Introduction: Personal portable information technology is advancing at a breathtaking speed. Google has recently introduced Glass, a device that is worn like conventional glasses, but that combines a computerized central processing unit, touchpad, display screen, high-definition camera, microphone, bone-conduction transducer, and wireless connectivity. We have obtained a Glass device through Google's Explorer program and have tested its applicability in our daily pediatric surgical practice and in relevant experimental settings.

Methods: Glass was worn daily for 4 consecutive weeks in a University Children's Hospital. A daily log was kept, and activities with a potential applicability were identified. Performance of Glass was evaluated for such activities. In-vitro experiments were conducted where further testing was indicated.

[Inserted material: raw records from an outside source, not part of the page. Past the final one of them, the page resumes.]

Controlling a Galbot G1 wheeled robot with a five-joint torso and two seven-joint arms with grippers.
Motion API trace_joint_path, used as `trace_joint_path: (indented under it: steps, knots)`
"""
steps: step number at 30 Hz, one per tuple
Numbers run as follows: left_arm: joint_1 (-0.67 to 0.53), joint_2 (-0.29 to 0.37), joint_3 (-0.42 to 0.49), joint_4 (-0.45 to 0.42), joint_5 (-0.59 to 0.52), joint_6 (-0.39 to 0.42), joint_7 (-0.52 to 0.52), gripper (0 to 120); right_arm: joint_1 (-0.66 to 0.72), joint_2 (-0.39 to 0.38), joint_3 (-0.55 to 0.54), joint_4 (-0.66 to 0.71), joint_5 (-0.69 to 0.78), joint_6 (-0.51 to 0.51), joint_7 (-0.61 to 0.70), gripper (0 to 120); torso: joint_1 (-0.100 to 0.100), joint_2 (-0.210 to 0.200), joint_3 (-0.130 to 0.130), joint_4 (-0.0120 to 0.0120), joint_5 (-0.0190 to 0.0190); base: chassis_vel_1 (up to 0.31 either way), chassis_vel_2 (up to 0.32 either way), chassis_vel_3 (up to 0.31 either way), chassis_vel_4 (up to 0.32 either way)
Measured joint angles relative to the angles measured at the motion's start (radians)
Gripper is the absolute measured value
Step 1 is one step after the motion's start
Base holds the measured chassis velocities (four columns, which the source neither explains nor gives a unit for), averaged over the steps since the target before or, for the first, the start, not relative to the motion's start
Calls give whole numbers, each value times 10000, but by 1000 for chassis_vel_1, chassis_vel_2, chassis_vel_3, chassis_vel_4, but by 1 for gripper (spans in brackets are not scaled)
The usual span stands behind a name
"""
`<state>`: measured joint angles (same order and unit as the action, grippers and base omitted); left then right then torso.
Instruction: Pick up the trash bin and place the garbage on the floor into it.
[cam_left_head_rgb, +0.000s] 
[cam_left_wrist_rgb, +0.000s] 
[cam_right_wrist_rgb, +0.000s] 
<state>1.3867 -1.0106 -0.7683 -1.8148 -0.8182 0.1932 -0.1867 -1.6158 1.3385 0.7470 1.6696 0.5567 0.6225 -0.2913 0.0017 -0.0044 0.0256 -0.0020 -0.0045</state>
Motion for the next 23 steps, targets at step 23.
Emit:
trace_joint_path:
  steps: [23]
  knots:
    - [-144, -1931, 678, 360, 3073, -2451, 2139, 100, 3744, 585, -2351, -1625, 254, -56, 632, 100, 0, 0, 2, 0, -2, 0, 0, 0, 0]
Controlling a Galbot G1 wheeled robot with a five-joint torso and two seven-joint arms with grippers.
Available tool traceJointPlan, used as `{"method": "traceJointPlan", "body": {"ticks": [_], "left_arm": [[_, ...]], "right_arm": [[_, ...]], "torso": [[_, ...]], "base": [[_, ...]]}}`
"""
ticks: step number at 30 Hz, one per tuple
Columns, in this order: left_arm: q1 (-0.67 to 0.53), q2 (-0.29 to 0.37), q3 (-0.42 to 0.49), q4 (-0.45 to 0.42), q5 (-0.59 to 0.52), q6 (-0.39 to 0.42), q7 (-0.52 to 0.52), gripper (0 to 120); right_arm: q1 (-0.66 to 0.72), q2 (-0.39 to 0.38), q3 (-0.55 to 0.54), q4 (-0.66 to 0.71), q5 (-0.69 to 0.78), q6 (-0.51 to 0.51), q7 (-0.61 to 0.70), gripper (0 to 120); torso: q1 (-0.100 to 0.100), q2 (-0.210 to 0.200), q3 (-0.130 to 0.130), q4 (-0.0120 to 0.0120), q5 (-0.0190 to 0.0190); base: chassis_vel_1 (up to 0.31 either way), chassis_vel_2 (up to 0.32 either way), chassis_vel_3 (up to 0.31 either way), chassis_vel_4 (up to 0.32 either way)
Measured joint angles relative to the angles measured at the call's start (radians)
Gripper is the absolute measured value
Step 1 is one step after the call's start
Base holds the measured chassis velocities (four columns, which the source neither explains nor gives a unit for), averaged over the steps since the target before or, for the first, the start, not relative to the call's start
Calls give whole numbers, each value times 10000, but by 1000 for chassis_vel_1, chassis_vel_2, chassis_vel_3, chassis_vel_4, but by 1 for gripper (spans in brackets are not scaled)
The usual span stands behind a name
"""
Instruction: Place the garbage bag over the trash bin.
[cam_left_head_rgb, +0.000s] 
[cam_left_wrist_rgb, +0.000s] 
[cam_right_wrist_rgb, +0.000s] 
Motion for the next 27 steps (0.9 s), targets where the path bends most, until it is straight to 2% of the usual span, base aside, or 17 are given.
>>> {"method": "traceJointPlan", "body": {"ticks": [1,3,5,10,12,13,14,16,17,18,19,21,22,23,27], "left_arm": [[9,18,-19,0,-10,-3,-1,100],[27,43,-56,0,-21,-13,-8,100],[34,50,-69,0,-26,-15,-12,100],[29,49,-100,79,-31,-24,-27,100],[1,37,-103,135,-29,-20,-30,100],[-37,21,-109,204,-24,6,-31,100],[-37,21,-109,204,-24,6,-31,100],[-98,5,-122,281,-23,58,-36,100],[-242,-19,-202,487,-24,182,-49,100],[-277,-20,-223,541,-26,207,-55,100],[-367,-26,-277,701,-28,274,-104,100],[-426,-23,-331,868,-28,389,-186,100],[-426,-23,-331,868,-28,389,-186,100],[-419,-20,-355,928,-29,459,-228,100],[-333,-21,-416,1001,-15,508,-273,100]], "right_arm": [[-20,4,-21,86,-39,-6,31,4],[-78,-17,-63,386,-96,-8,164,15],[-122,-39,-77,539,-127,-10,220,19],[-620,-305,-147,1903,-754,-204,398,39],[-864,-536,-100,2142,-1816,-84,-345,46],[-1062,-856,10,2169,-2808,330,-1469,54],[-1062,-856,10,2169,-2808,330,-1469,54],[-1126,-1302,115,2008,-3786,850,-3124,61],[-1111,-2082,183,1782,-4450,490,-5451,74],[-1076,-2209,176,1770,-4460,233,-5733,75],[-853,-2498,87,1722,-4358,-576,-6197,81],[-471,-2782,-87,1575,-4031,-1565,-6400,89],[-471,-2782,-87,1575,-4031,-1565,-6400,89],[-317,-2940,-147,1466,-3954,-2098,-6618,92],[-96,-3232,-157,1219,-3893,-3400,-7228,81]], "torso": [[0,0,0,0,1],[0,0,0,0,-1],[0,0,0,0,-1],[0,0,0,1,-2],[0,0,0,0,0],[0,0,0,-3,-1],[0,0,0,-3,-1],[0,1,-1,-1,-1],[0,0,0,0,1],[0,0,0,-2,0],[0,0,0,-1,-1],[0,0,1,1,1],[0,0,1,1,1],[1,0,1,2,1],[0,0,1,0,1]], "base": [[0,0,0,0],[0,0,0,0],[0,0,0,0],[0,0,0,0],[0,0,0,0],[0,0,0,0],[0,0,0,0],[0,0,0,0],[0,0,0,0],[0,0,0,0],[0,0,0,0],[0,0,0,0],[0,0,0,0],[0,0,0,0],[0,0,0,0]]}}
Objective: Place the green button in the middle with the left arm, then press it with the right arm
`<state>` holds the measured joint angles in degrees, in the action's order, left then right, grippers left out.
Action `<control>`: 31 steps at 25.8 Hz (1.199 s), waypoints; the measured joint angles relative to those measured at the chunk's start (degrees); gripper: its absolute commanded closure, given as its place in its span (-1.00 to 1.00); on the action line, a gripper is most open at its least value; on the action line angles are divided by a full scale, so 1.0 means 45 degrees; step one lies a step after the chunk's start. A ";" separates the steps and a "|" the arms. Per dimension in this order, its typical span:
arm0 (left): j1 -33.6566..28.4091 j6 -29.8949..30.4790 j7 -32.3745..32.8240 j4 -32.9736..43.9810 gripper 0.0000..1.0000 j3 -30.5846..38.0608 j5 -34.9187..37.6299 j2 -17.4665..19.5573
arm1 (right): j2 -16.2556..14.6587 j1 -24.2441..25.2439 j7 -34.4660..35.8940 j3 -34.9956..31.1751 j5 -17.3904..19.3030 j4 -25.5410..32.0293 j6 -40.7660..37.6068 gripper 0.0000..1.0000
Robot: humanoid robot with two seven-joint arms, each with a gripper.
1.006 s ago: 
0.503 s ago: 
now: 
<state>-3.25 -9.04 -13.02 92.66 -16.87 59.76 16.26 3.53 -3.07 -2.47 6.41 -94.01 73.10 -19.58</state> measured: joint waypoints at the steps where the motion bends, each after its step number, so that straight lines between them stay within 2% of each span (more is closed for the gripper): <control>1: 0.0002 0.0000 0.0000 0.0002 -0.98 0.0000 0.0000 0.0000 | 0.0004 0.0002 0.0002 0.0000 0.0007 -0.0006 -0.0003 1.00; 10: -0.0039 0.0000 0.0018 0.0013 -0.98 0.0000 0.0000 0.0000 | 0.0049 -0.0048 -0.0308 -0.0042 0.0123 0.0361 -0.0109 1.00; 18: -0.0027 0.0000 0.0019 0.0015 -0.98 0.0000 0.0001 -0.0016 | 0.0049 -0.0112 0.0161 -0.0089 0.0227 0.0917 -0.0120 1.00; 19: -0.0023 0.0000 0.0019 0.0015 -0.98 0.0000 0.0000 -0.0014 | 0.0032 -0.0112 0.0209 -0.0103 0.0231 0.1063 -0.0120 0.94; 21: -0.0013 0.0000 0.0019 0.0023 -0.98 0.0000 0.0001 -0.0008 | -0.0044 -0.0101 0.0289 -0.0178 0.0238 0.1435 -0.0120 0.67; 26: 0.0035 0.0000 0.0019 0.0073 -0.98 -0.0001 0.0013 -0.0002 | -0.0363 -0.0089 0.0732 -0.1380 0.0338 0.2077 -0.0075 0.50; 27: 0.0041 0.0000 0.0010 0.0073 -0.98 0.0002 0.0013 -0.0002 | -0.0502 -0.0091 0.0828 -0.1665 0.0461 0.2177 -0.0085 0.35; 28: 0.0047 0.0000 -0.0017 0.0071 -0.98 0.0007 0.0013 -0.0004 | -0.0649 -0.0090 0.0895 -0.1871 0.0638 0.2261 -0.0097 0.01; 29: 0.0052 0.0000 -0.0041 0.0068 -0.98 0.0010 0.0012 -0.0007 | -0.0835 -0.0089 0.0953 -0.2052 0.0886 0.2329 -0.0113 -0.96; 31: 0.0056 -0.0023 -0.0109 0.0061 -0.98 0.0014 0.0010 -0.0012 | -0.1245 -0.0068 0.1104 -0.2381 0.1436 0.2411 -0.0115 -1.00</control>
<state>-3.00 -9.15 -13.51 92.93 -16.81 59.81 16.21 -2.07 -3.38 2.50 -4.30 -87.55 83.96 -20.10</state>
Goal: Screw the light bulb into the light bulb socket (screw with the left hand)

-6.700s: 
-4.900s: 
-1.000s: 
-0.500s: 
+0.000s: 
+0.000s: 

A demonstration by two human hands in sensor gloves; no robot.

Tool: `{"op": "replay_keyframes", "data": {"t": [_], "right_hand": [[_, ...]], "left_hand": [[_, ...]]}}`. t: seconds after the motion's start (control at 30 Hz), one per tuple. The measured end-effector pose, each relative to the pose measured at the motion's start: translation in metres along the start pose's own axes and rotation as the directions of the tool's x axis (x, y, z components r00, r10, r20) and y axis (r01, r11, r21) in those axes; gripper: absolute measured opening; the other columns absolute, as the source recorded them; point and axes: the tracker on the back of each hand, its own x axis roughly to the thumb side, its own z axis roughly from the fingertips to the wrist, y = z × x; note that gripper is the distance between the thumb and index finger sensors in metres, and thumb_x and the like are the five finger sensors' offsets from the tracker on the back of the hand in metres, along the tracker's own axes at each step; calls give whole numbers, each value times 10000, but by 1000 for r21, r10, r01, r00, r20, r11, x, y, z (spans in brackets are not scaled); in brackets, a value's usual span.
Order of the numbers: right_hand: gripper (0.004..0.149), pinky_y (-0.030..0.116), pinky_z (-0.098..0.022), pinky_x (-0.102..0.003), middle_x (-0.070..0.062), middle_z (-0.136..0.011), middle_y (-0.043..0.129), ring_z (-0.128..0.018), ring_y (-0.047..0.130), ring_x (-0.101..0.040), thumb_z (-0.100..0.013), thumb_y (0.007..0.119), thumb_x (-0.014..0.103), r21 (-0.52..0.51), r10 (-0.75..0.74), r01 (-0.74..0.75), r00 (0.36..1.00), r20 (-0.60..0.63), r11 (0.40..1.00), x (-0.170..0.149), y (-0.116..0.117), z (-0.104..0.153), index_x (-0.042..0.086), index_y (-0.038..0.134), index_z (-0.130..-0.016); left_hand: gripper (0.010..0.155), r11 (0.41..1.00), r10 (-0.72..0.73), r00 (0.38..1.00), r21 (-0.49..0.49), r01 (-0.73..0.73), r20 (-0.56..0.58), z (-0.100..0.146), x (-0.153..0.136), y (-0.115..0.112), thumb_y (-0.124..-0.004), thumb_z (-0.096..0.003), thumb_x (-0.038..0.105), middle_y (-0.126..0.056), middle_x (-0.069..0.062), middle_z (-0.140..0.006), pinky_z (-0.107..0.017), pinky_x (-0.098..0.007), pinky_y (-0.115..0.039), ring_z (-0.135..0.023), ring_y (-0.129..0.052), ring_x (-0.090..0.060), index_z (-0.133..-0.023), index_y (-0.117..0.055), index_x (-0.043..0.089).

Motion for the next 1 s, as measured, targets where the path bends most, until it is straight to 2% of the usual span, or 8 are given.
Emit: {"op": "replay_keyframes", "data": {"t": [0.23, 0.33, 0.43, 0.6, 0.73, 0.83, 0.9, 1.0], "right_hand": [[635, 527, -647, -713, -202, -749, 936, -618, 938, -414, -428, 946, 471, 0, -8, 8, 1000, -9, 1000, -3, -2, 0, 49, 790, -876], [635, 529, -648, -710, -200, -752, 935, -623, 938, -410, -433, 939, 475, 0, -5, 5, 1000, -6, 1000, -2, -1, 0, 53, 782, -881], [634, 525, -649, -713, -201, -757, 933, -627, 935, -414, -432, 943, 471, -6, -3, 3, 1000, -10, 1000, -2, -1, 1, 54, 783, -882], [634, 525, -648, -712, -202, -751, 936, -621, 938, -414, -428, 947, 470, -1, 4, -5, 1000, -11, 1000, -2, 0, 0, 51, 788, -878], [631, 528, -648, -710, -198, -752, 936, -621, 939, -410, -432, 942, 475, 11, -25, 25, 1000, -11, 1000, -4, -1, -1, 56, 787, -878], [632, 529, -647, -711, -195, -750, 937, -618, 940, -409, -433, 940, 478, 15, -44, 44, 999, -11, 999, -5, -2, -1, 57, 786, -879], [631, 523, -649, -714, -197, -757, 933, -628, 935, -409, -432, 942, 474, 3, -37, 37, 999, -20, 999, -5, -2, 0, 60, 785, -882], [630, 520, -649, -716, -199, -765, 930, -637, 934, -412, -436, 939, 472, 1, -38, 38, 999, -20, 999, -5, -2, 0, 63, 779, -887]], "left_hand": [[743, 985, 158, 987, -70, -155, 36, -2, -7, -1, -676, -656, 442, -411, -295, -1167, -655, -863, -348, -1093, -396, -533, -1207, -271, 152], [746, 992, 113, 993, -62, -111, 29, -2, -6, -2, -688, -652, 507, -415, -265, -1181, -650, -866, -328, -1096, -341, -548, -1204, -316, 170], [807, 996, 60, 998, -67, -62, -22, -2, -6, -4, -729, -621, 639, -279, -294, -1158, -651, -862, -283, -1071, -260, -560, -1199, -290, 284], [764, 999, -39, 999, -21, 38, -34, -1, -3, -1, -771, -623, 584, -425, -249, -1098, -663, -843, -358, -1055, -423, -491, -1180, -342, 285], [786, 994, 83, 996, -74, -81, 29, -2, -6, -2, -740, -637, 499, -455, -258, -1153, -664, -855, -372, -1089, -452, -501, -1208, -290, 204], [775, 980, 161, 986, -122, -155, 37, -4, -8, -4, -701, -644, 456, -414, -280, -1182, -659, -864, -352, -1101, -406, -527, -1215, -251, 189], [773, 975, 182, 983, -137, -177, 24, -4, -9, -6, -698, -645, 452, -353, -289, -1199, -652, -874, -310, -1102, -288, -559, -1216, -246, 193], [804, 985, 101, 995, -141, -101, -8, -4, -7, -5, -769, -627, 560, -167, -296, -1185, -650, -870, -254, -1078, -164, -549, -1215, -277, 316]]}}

Results: Wearing Glass throughout the day for the study interval was well tolerated. Colleagues, staff, families and patients overwhelmingly had a positive response to Glass. Useful applications for Glass were hands-free photo/videodocumentation, making hands-free telephone calls, looking up billing codes, and internet searches for unfamiliar medical terms or syndromes. Drawbacks encountered with the current equipment were low battery endurance, data protection issues, poor overall audio quality, as well as long transmission latency combined with interruptions and cut-offs during internet videoconferencing.

Conclusion: Glass has the some clear utility in the clinical setting. However, before it can be recommended universally for physicians and surgeons, substantial improvements to the hardware are required, issues of data protection must be solved, and specialized medical applications (apps) need to be developed.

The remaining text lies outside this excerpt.